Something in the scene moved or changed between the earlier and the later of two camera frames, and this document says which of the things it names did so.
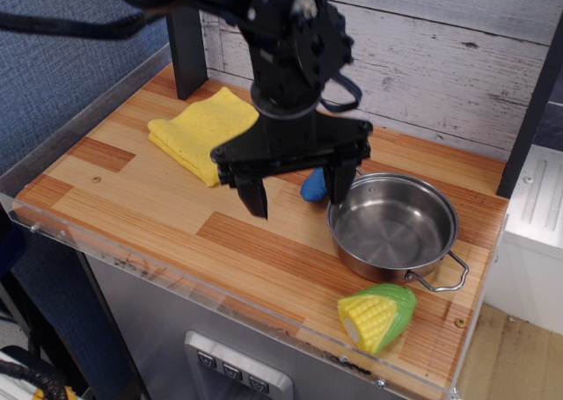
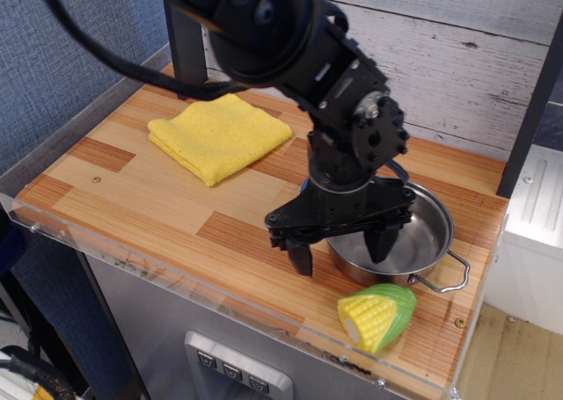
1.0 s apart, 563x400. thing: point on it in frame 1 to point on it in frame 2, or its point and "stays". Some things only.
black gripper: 274,146 to 340,206
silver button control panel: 219,372 stays
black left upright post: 187,50 stays
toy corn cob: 375,316 stays
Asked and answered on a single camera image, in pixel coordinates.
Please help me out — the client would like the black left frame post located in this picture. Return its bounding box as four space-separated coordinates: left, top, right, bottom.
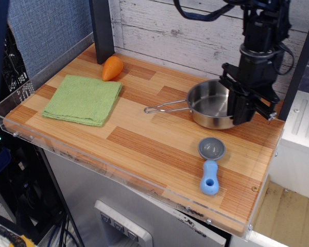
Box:
89 0 114 64

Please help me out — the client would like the silver cabinet with buttons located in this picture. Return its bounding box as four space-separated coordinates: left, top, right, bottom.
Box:
44 151 231 246

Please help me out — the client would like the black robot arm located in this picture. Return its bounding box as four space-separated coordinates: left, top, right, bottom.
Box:
220 1 293 126

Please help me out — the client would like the silver metal pan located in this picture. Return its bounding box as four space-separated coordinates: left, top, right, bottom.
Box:
144 79 235 130

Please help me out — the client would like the orange toy carrot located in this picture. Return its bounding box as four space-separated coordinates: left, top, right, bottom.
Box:
102 56 124 81

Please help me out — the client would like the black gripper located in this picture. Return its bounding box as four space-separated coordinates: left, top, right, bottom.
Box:
219 54 280 126

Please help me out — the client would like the black plastic crate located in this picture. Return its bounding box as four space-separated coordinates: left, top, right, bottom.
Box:
2 26 35 102

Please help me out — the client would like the black right frame post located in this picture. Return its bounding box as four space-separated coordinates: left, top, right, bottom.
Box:
278 31 309 121

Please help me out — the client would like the black frame post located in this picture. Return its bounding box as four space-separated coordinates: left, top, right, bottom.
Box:
278 31 309 121
89 0 114 64

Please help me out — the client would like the green folded cloth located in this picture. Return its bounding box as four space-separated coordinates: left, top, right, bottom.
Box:
42 75 123 127

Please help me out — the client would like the blue grey toy spoon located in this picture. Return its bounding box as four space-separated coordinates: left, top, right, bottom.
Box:
198 137 226 195

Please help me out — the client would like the white side unit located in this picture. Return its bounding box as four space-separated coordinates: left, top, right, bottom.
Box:
268 91 309 198

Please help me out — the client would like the clear acrylic table guard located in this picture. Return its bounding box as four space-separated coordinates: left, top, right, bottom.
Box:
0 45 284 237

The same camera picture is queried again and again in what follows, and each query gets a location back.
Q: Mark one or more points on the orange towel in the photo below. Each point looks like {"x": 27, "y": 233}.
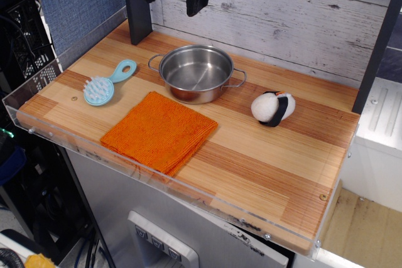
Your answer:
{"x": 160, "y": 133}

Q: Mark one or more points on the blue fabric panel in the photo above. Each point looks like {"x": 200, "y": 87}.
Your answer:
{"x": 78, "y": 7}

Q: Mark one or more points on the dark grey left post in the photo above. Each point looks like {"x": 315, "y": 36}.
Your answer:
{"x": 139, "y": 19}

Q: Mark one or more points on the dark grey right post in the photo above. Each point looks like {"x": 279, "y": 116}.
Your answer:
{"x": 379, "y": 49}

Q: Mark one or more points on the dark grey post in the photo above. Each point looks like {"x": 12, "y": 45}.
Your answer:
{"x": 139, "y": 19}
{"x": 379, "y": 49}

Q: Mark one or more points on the black plastic crate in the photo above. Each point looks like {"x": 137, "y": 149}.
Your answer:
{"x": 25, "y": 46}

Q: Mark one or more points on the white plush sushi toy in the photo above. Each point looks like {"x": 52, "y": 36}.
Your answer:
{"x": 271, "y": 108}

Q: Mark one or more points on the stainless steel pot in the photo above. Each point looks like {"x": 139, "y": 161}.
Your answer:
{"x": 197, "y": 74}

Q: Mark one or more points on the light blue hair brush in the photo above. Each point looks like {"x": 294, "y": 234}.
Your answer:
{"x": 99, "y": 91}

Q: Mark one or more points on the white toy sink counter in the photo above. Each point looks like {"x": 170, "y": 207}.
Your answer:
{"x": 372, "y": 167}

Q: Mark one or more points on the silver toy fridge cabinet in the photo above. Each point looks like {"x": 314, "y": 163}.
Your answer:
{"x": 112, "y": 195}

☆ ☆ ☆ ☆ ☆ ☆ ☆

> _YOUR OBJECTIVE_: Please output the listing above exactly from its first line through the line with "1.0 s apart, 563x400.", both included, and nothing beyond that line. Omit pictures.

> _TASK SOLUTION_:
Something in the scene moved or changed between the earlier and the later of two camera frames, and this document says which of the things it names did so.
1.0 s apart, 563x400. thing: point on it in frame 1 to point on it in frame 2, or its point and "stays". Some things only.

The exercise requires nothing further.